Dimmy doet de deur open en gaat naar buiten, pakt zijn fiets en fietst naar Steven.

Heel aarde, alle mensen die op onze wereld wonen zijn vol angst. Ze weten niet wat komen zal. Ivo en Tine, de ouders van Dimmy zijn alles aan het proberen om terug naar hun huis te kunnen. Maar alle wegen liggen vol verkeer. Alle mensen van Parijs, Londen, New York en Brussel vluchten naar plaatsen waarvan ze denken dat er geen buitenaardse wezens zullen komen. De president van Amerika is zelfs vertrokken, het witte huis is afgebrand. Aangevallen door buitenaardse wezens. Het leger is ingezet. Ze vinden geen zwakte van de wezens.
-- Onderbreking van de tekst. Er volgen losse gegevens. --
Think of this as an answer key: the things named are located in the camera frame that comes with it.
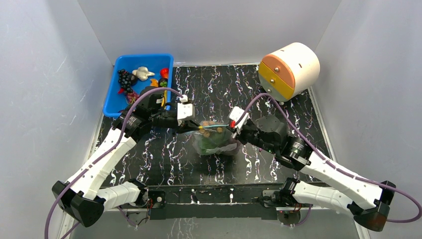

Ivo en Tine maken zich zorgen, de buitenaardse wezens hebben nog geen aanvallen gedaan op huizen of woonwijken, alleen in steden. Ivo en Tine staan in een grote file. Eigenlijk zouden ze al lang thuis moeten zijn, maar door al dit gedoe duurt het langer. Niemand volgt de verkeersregels meer. Er rijden tanken door gebouwen uit. Achter de lange rij van auto’s lopen er buitenaardse wezens, ze hebben een soort wapen waarmee er een grote druk komt en de auto’s de lucht in vliegen en ergens neervallen. Er zijn zelfs mensen die uit hun auto stappen proberen om een tank te stelen om zo alle andere auto’s aan de kant te duwen. Ivo en Tine stappen uit hun auto en lopen tussen de auto’s door zoals vele andere bezig zijn. UFO’s in de lucht die stralen schieten op de auto’s.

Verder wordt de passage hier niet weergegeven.